Intraflagellar Transport (IFT) Proteins Necessary for Photoreceptor Outer Segment Formation

Purpose: The photoreceptor outer segment holds hundreds of tightly stacked membranous discs that contain the proteins necessary for phototransduction. The photoreceptor outer segments regularly, and rapidly, turn over by shedding membrane from the tips; thus efficient protein transport mechanisms through the connecting cilium are essential to provide photoreceptors with a sufficient supply of protein to replenish those molecules lost during outer segment turnover. Defects that compromise outer segment formation or protein transport to the outer segment result in photoreceptor degeneration. Recently, components of the intraflagellar transport (IFT) complex have been implicated in sensory cilia formation and protein transport and the genes encoding proteins represent likely candidates for retinitis pigmentosa.

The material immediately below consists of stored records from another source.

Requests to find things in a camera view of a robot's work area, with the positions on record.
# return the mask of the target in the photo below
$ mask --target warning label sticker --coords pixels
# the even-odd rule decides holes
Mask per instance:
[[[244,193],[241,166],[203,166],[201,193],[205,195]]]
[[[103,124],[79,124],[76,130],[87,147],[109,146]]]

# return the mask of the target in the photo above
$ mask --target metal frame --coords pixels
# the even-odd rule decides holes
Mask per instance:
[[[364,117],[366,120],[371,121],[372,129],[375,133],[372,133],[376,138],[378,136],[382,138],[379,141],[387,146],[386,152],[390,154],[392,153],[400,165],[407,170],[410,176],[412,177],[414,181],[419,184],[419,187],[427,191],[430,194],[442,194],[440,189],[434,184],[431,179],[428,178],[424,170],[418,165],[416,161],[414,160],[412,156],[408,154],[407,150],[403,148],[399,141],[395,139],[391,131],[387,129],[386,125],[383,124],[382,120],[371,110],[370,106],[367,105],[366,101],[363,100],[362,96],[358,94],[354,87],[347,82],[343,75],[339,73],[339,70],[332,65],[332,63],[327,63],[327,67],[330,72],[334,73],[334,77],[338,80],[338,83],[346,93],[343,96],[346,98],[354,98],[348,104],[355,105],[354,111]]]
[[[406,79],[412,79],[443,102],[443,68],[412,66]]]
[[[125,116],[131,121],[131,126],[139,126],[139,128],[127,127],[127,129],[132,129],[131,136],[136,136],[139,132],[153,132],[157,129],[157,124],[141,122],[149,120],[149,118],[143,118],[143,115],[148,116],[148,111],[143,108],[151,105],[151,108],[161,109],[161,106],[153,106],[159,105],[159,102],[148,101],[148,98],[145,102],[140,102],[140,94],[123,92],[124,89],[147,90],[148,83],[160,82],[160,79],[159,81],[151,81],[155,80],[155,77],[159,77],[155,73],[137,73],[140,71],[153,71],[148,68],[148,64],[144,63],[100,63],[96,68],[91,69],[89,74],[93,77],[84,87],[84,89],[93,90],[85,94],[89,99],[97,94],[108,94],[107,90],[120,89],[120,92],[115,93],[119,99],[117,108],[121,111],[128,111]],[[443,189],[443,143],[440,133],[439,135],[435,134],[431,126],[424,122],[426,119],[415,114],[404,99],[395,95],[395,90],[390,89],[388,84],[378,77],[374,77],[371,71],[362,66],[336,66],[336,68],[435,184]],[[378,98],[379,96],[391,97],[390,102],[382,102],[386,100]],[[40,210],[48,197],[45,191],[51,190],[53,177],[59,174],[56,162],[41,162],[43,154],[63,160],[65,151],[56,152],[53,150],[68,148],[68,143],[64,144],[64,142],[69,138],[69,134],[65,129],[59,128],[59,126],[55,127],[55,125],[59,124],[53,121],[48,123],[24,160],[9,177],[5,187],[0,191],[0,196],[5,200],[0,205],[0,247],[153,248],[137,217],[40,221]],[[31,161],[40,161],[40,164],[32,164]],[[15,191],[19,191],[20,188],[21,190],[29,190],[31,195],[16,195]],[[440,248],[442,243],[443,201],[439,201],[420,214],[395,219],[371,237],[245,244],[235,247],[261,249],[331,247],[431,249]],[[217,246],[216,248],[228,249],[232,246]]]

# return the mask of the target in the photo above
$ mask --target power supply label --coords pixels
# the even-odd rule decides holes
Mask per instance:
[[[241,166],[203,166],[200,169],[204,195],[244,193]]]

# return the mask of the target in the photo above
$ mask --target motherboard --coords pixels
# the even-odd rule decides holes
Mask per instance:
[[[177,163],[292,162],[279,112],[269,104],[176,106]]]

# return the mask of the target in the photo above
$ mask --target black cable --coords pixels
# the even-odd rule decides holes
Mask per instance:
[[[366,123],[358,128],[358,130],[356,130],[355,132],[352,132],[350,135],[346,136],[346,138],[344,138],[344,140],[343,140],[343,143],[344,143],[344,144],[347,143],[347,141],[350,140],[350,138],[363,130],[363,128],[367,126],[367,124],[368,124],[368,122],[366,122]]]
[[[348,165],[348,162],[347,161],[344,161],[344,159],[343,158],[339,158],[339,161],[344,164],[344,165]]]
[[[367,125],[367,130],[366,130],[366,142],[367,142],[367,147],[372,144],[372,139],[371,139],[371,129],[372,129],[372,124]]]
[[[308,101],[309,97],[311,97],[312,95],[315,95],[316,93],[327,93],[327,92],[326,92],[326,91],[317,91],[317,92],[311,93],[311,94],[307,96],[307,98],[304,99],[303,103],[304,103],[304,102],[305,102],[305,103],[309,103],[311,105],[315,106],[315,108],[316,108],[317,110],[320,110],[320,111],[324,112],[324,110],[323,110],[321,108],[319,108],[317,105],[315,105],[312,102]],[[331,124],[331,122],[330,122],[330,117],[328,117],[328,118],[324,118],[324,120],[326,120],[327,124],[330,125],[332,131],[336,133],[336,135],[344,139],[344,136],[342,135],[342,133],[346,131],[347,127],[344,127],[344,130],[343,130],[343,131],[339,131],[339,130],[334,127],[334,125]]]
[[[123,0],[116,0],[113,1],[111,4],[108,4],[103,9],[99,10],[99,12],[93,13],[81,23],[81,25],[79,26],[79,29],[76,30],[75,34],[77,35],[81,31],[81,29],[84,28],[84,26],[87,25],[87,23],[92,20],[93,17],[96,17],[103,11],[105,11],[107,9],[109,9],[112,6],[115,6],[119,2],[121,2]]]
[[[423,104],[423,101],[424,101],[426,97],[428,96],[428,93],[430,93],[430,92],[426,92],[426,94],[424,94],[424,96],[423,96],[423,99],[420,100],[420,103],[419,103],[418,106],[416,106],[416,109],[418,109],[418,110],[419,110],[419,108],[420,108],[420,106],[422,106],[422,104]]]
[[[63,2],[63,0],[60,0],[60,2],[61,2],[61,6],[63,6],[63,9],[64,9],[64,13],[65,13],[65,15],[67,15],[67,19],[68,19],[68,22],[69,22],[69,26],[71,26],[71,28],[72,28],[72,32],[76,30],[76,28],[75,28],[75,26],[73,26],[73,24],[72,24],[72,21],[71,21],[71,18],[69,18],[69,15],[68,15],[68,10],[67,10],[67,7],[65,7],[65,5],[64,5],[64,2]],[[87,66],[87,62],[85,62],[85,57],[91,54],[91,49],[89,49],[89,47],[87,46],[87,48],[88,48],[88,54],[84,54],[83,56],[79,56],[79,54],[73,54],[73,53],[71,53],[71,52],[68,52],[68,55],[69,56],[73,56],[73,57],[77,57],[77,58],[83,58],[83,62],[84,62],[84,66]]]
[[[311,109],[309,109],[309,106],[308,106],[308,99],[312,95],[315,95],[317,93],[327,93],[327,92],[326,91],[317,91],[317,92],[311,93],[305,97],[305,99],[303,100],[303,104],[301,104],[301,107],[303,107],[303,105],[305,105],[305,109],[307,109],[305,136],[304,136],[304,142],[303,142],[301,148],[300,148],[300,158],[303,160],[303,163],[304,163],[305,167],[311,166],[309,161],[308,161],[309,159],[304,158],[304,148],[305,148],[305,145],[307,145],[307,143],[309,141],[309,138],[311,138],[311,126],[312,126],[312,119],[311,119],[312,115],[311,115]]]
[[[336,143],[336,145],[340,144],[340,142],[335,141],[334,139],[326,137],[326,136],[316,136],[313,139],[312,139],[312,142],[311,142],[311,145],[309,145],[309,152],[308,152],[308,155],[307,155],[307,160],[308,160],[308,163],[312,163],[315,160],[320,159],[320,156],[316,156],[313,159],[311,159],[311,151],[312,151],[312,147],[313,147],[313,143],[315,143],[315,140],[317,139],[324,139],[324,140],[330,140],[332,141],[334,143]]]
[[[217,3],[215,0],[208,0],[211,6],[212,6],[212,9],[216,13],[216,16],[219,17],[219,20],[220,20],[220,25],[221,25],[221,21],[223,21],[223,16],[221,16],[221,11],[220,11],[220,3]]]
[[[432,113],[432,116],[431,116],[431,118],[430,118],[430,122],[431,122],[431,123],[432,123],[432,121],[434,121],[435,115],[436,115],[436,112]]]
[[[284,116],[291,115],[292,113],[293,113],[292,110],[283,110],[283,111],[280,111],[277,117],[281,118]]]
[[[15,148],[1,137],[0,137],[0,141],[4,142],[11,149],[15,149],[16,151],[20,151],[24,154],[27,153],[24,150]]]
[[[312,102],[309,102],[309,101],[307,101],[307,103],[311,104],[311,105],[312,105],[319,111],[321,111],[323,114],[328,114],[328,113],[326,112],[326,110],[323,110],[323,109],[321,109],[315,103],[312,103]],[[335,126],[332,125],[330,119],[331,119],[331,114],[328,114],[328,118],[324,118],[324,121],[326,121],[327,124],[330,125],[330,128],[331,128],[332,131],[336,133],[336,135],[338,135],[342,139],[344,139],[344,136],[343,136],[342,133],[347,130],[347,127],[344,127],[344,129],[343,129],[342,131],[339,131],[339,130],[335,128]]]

Zebrafish mutants in 4 IFT proteins (IFT172, IFT88, IFT81, IFT57) have been identified. The purpose of this study was to investigate the effects of these 4 zebrafish mutations on photoreceptor structure, protein transport, and outer segment formation. Methods: Photoreceptor morphology in IFT mutants was examined under light- and transmission electron microscopy at 60 hours post fertilization (hpf), 72 hpf, and 96 hpf. Immunohistochemistry was used to determine the localization of several photoreceptor proteins, including rod and cone opsins. Mutant phenotypes were verified by antisense morpholino injections. Results: In IFT172, IFT88, and IFT57 mutants, light microscopy revealed a slight increase in cell death and holes in the outer nuclear layer as well as absence of photoreceptor outer segments. Surprisingly, IFT81 mutants did not exhibit any observable retina phenotype at 96 hpf. Cone photoreceptors were disorganized and opsin mislocalization was observed in rods. No outer segment staining was observed in any of the IFT mutants. Conclusions: Mutations in zebrafish IFT genes result in photoreceptor outer segment defects. Defects in opsin localization were observed in three mutants. Interestingly, IFT81 mutants did not exhibit a retina phenotype, despite being a component of the same IFT complex. This suggests that some, but not all, IFT proteins participate in outer segment formation and opsin transport. Given the importance of opsin transport and outer segment formation for the survival of photoreceptors, the IFT genes represent likely candidates for retinal degenerations.